Das Produkt ist das eine, das andere ist die Art und Weise, wie wir dem Kunden vor Ort begegnen. Wir eröffnen neue Formate, indem wir dort hingehen, wo der Kunde sich bewegt. Weltweit haben wir me-Stores aufgemacht, zum Beispiel downtown in Peking oder als Pop-up-Stores in Südkorea. Dadurch sind wir als Marke zugänglicher geworden, nahbarer, emotionaler.
2018 hat auch handfeste Probleme bereitet, etwa die WLTP-Umstellung in Europa.
2018 war aufgrund verschiedenster Faktoren ein herausforderndes Jahr für die gesamte Branche. Das haben wir in unterschiedlichen Regionen gesehen. Wir hatten pünktlich zum 1. September 2018 alle Modelle nach WLTP zertifiziert. Bis die Fahrzeuge ihren Weg zu den Händlern gefunden haben, hat es dann noch etwas gedauert.
Am 1. September 2019 kommt der "Second Act" für WLTP/RDE. Sind noch einmal solche Probleme wie 2018 zu erwarten?
2018 haben wir alle miteinander viel gelernt. Wir können nun besser planen, was die WLTP-Zertifizierung in der Umsetzung bedeutet. Es bleibt herausfordernd, da der Aufwand für alle Beteiligten in den neuen Verfahren enorm gestiegen ist. Wir arbeiten natürlich mit Hochdruck daran, dass wir 2019 die Fahrzeuge nach Plan in die Märkte bringen.
Bisher ist Euro 6d-temp das Maß der Dinge. Wann wird es von Mercedes Euro 6d final geben?
Ganz bald. Die A- und B-Klasse mit Zweiliter-Vierzylinder-Diesel und der GLE mit Sechszylinder-Diesel kommen als Euro 6d, sie sind bereits entsprechend zertifiziert. Übrigens: Rund 90 Prozent unseres aktuellen Produktportfolios ist nach Euro 6d-temp und Euro 6d zertifiziert.
2018 lag das Absatzwachstum im Jahresvergleich bei nur 0,6 Prozent. Können Sie den Autoverkauf 2019 noch einmal steigern?
Die Produktpipeline ist super gefüllt, die Kunden springen an – wir sind zuversichtlich. Unwägbarkeiten gibt es immer zu managen: Auch 2018 wussten wir anfangs nicht, welche exogenen Herausforderungen das Jahr bringen würde.
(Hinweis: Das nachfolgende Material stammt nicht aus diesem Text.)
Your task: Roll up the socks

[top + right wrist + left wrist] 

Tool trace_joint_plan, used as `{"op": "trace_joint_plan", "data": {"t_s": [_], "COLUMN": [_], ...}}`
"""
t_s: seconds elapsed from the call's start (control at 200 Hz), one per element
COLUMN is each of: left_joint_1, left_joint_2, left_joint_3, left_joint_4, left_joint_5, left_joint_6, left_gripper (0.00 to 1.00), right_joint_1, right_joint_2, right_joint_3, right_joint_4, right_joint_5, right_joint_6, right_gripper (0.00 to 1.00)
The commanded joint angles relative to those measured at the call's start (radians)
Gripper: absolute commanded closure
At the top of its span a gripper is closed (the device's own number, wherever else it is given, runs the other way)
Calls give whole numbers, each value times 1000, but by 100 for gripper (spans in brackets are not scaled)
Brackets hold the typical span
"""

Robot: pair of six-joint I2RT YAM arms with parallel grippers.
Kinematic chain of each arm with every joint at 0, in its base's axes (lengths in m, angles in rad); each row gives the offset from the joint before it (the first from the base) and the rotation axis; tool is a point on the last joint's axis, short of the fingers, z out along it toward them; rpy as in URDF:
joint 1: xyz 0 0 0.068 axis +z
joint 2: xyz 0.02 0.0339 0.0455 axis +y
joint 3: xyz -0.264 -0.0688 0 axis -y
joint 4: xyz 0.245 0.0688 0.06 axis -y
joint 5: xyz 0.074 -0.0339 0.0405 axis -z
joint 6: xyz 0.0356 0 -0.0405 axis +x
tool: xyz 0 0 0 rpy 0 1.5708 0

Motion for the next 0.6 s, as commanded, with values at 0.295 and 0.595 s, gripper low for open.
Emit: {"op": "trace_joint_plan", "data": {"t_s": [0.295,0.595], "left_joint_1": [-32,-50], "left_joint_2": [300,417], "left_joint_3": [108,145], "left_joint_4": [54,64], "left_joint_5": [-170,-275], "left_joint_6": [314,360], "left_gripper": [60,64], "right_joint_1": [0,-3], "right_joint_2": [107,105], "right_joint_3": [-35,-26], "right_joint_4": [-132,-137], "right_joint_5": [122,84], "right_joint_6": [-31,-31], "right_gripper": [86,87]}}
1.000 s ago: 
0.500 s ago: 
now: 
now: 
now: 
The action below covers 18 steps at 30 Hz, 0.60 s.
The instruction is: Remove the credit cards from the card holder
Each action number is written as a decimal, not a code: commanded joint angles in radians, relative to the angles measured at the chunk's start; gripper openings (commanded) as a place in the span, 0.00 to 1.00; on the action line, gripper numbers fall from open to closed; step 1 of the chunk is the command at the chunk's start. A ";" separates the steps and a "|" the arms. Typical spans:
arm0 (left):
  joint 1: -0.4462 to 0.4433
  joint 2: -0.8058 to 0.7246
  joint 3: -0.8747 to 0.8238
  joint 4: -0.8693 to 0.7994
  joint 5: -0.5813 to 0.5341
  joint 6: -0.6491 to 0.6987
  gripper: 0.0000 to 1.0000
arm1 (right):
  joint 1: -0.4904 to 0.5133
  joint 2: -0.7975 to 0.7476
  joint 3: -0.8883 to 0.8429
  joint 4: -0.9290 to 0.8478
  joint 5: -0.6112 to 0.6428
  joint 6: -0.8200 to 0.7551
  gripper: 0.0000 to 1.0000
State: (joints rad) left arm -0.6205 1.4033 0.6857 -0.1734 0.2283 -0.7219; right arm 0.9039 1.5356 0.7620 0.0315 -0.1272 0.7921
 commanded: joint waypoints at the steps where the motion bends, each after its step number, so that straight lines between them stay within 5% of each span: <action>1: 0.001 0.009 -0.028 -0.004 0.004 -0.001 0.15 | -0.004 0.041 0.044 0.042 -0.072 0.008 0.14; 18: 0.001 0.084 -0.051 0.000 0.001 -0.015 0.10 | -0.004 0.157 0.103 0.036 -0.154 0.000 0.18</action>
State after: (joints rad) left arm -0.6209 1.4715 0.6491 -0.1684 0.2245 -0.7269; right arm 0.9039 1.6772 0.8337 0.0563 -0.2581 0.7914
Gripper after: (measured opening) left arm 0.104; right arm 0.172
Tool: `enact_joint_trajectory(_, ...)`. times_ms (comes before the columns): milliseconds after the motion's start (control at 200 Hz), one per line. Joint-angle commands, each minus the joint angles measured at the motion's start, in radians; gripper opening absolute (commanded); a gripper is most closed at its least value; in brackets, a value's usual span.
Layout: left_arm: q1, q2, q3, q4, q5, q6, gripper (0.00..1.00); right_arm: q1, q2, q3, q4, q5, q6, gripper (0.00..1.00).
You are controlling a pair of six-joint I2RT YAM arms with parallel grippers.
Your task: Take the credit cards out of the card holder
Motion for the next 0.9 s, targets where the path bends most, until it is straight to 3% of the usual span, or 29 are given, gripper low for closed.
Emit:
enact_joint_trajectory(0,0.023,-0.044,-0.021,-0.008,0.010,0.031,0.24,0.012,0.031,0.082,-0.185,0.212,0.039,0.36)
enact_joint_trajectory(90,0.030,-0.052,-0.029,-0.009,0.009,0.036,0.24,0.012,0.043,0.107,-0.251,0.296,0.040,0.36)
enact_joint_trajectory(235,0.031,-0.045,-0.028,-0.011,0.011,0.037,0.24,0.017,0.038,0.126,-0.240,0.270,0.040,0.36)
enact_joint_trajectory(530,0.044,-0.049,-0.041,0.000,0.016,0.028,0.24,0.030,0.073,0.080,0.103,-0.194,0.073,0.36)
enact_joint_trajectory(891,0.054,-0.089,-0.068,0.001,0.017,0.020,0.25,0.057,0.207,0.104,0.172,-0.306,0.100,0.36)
Von Kundenseite bekommen wir aktuell großen Zuspruch, das ist das Wichtigste.
Sie sind nun zwei Jahre Daimler-Vorständin. Was ist für Sie das Wichtigste in dieser Zeit?
Das dritte Jahr in Folge die Nummer eins zu sein, das steht schon weit oben. Woran wir am intensivsten arbeiten: Kundenzufriedenheit. Die Strahlkraft der Marke nachhaltig aufzubauen und weiter strategisch der Frage nachzugehen, wie Autos in Zukunft digital verkauft werden. Im Bereich Direct Sales und Online Sales haben wir Pilotprojekte laufen, die zu neuen Geschäftsmodellen führen könnten. Insgesamt: schnell sein. Das ist mir wichtig.